US-Präsident Donald Trump hat in einer Rede zur besten Sendezeit China schwere Vorwürfe gemacht. Wie die «Tiroler Tageszeitung» berichtet, beschuldigte Trump China, ab 2020 über mehrere Jahre US-Wählerdaten im grossen Stil gestohlen zu haben.
Peking habe dabei 220 Millionen Datensätze mit Namen, Telefonnummern und Parteipräferenzen erbeutet, so Trump. «Dieser Datenverlust stellt einen beispiellosen Albtraum für die Wahlsicherheit dar», zitiert die «Tiroler Tageszeitung» den US-Präsidenten.
Geheimdiensterkenntnissen zufolge habe China eigens eine Einheit zur Auswertung dieser Daten aufgebaut, heisst es weiter. Trump kündigte an, bislang geheime Dokumente zu veröffentlichen, die Schwachstellen in der US-Wahlinfrastruktur belegen sollen.
Trumps Wahlgesetz als eigentliches Ziel
Wie das «SRF» einordnet, verfolgt Trumps Rede auch einen konkreten politischen Zweck. Er wolle damit Druck erzeugen, damit der Kongress ein neues Wahlgesetz – den sogenannten Save America Act – verabschiedet.
Dieses Gesetz würde verlangen, dass sich Wählerinnen und Wähler mit Dokumenten als US-Staatsbürger ausweisen müssen. Kritiker sehen darin eine erhöhte Hürde für Menschen, die solche Dokumente nicht besitzen.
Laut dem «SRF» sieht USA-Korrespondent Andrea Christen in Trumps Rede auch Wahlkampf für die Kongresswahlen im November.

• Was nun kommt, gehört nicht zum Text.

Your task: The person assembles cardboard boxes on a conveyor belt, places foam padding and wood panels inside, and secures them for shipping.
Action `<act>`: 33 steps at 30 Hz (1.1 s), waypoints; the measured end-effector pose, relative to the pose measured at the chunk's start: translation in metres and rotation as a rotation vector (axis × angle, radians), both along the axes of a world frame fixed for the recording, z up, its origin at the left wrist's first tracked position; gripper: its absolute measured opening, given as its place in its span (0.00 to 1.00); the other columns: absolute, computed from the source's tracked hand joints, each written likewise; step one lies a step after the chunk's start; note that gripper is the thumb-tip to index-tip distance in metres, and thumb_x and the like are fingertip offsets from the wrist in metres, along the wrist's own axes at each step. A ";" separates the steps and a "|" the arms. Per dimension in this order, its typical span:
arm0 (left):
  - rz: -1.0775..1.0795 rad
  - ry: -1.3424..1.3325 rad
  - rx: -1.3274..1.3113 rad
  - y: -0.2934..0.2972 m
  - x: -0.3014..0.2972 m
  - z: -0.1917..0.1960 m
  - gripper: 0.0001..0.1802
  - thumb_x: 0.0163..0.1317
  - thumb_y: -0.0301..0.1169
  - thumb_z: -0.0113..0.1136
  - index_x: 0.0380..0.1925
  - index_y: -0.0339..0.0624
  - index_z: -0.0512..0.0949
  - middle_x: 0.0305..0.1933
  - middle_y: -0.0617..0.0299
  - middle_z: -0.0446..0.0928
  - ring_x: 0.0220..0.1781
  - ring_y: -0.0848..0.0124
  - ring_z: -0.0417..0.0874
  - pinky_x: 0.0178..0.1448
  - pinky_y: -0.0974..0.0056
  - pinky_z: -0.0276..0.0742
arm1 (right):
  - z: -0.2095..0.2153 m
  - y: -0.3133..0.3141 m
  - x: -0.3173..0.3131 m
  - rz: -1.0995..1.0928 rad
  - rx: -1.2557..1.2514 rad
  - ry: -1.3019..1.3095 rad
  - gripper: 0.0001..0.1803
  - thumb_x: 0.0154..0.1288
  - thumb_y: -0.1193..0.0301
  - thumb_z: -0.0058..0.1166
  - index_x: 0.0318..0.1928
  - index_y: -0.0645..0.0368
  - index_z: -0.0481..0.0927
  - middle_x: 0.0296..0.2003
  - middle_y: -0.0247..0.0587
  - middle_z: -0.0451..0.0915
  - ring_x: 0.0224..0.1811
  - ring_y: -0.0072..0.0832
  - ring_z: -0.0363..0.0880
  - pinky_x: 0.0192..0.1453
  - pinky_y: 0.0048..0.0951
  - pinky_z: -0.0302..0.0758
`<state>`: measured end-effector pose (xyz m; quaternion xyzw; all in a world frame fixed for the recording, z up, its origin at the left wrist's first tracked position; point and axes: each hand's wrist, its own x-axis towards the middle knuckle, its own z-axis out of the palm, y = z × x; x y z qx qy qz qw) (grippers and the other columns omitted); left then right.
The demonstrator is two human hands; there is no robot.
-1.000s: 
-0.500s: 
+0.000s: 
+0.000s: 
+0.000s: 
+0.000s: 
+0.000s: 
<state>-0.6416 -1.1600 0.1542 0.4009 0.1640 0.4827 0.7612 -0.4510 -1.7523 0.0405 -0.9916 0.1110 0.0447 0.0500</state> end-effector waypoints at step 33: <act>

Darüber hinaus könnte Trump die Rede als Vorwand nutzen, um mit der Bundesregierung in die Herbstwahlen einzugreifen.
Belege fehlen, Opposition reagiert scharf
Unabhängige Analysen der angekündigten Geheimdienstdokumente zeigen laut dem «SRF», dass diese zwar bekannte Sicherheitsrisiken beschreiben. Jedoch keinen Beweis liefern, dass die Wahl 2020 tatsächlich manipuliert wurde.

Die Denkfabrik Bipartisan Policy Center fand laut «Tiroler Tageszeitung» keine Hinweise auf wahlentscheidende Stimmen von Nichtstaatsbürgern. Die Opposition reagierte scharf: Chuck Schumer nannte Trumps Auftritt einen «erbärmlichen Versuch», die Wahl 2020 zu leugnen.
Senator Bernie Sanders warf Trump gar vor, er handle im Stil eines Autoritären, wie «T-Online» berichtet. Dies, weil er den Sendern ABC und NBC mit Lizenzentzug gedroht habe, weil sie die Rede nicht übertragen wollten.